His tone was relentless, almost vicious, but he was looking at John with wide blue eyes that did nothing to cover up his anxiety. McKay was clearly afraid, afraid for John, far more afraid that he would've expected. Of course, he was down in hostile territory with a wounded man to take care of—John knew intimately how that felt, how the needs and responsibilities and what-ifs could weight down on you until you felt like choking. And by John's estimation, McKay had been at this for a couple of days already, all alone--

Well, not alone. He was a Tok'ra, so he had a partner right there in his head with him. Symbiote. Whatever. It was still a rotten situation, so John took a deep breath and told himself not to make anything worse. "All right. I'm made of glass. I get that," he said as evenly as he could manage.

"I hope you do," McKay said fiercely. He brought the pouch of protein mush over and crouched next to John's head. "And I also hope you realize that I don't enjoy this any more than you do. I have much better things to do that spoon-feed somebody with the self-preservation instincts of a retarded moth."

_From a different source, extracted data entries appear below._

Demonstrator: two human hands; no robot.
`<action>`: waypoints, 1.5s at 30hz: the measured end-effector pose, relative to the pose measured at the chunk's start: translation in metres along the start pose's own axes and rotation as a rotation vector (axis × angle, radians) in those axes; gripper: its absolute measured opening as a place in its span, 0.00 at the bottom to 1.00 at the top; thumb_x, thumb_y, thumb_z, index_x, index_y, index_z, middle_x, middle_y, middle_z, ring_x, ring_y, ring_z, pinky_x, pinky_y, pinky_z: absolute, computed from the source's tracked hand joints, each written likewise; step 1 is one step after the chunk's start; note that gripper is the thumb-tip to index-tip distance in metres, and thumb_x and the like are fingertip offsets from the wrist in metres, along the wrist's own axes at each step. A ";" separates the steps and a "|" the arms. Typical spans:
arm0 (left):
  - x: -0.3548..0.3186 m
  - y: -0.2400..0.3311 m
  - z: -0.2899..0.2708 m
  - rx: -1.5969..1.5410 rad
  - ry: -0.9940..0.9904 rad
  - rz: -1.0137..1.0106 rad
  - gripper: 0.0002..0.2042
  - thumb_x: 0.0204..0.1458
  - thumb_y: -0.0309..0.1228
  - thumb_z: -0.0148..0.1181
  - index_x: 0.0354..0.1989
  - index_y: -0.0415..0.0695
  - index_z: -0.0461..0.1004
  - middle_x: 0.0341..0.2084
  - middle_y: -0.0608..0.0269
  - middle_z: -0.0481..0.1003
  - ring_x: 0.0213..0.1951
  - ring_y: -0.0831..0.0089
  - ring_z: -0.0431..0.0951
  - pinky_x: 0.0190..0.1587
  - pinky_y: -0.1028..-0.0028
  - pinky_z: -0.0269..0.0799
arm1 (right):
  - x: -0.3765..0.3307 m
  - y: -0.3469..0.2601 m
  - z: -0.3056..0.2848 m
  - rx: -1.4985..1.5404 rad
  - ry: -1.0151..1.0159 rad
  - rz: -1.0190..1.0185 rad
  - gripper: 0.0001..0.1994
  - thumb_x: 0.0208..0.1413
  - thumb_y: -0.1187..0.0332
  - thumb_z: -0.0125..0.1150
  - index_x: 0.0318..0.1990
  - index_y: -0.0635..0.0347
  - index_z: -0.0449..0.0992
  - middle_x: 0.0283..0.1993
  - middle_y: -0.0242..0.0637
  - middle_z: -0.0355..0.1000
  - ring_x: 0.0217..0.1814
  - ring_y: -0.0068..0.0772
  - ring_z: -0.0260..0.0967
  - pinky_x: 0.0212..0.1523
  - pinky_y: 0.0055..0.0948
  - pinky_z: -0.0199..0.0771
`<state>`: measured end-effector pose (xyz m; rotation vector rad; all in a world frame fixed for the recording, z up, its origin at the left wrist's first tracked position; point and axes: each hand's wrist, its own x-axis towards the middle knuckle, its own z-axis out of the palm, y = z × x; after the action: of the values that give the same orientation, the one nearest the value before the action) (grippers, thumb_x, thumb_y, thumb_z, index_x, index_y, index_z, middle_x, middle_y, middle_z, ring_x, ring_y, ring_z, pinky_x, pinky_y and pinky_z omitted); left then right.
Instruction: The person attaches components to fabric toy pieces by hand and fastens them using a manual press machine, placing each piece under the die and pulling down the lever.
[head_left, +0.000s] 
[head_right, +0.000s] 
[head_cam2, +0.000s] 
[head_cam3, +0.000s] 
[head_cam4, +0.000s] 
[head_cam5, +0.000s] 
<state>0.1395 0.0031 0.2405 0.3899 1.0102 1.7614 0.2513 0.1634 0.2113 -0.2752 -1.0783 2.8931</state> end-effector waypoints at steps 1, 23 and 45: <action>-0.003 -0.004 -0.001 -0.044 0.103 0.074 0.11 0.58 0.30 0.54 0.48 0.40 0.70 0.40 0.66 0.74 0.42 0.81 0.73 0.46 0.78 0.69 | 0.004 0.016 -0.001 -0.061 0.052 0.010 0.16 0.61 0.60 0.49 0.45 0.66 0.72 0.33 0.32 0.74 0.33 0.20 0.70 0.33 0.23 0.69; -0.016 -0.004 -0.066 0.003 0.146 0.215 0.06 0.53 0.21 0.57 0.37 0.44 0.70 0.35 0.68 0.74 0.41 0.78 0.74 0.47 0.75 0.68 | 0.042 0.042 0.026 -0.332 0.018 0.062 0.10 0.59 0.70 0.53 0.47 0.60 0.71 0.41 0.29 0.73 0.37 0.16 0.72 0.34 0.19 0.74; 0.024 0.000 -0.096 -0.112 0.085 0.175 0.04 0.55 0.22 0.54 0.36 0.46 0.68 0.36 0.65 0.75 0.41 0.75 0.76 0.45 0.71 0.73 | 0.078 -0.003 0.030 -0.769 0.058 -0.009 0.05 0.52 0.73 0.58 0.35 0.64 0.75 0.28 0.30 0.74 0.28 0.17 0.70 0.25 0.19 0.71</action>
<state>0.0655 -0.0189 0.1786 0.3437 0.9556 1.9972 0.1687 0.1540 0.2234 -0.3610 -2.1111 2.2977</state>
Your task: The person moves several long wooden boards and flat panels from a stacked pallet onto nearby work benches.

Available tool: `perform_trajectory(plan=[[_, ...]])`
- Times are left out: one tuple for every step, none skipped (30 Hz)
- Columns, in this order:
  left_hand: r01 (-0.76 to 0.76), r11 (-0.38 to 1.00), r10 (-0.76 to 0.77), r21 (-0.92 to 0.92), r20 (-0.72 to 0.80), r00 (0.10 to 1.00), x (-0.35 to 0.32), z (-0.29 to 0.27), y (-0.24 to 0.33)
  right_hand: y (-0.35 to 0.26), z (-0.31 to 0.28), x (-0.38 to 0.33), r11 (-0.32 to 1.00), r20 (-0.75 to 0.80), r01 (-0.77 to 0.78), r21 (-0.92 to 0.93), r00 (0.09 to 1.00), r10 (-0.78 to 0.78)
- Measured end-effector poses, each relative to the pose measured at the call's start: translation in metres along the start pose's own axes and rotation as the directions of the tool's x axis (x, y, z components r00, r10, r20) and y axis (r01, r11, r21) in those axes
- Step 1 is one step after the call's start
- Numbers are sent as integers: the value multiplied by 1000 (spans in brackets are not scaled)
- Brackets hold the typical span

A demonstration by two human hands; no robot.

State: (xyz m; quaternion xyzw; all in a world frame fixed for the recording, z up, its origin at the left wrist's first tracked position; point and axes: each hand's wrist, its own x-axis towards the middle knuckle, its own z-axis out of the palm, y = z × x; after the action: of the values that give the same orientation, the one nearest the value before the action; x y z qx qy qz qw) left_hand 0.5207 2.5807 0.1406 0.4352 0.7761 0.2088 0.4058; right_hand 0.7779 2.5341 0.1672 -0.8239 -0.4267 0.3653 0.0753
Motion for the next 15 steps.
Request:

"Thanks," John said, or tried to, except for how he got a spoon full of protein mush in the middle of the word. It was exactly as bad as McKay made it sound, but he choked it down anyway. "Bleagh."

"I know, right?" McKay scooped up another spoonful. "Typically I like my food highly processed and fairly bland, but this is just an insult to the gastrointestinal system. I'm pretty certain I've eaten school supplies during my life that have tasted better."

"Could be worse," John offered. "I had to eat bugs once."

"Now, see, bugs are okay with the right spices," McKay said. "Tanys has had them. Once they're cooked, it's basically like a lot of tiny shellfish"

"These were still moving."

"Oh. Gross."

John choked down another bite of the mush, which was denser than mashed potatoes and more sticky than refried beans; it was like somebody had mixed sweet potato casserole with tiling grout, he decided. "Who's Tanys?" he thought to ask while he recovered from the next bite.

"Hmm? Oh, my symbiote." McKay lined up the next spoonful. "Open up."

Symbiotes again. John looked at McKay while he ate, trying to picture the alien snaked curled around his spinal cord, the one that could control his body like a puppet. Except it didn't, because the Tok'ra were supposed to be the good guys. McKay had been doing all the talking, all the touching, but any minute he could be gone, and alien could be looking out of his face. Would John even be able to tell when it happened? Maybe it already had....

"You know, you don't actually have to chew this stuff," McKay said.

Reluctantly, he swallowed. "I'm thinking."

"Well, don't. Trust me, it's even worse when it's cold."

Half a pouch of protein mush, and John started to feel sleepy again; the constantly being tired thing was already starting to get old. McKay, however, insisted on one more round with the healing device, and this time he helped John roll over onto his front so he could look at the wound in his back. John shut his eyes and let the bubbly feeling of the alien technology seep through him, along his spine and then further up, his neck, the back of his head— "I hit my head, right?" he asked, though he wasn't sure it came out clearly since his face was mashed into a folded Tok'ra jacket that served him as a pillow.

"Hmm? Oh, yeah, doozy." The device switched off, and McKay flipped John over again, way more easily than was fair. Stupid Tok'ra super-strength. "Get some sleep."

"Kay."

He was almost asleep when he thought he heard McKay whisper quietly, sadly, "Get better, all right?" But he might've been mistaken, and anyway, there wasn't much time to think about it.

\\\

He walked on the beach as the moon rose. The stones were slick and wet, and in places enough water had pooled to make them slimy with green growing things. John had to go slowly and keep his eyes on his footing, straining in the dim moonlight to see his own feet. A little behind him, he heard the stones click and shift and slide.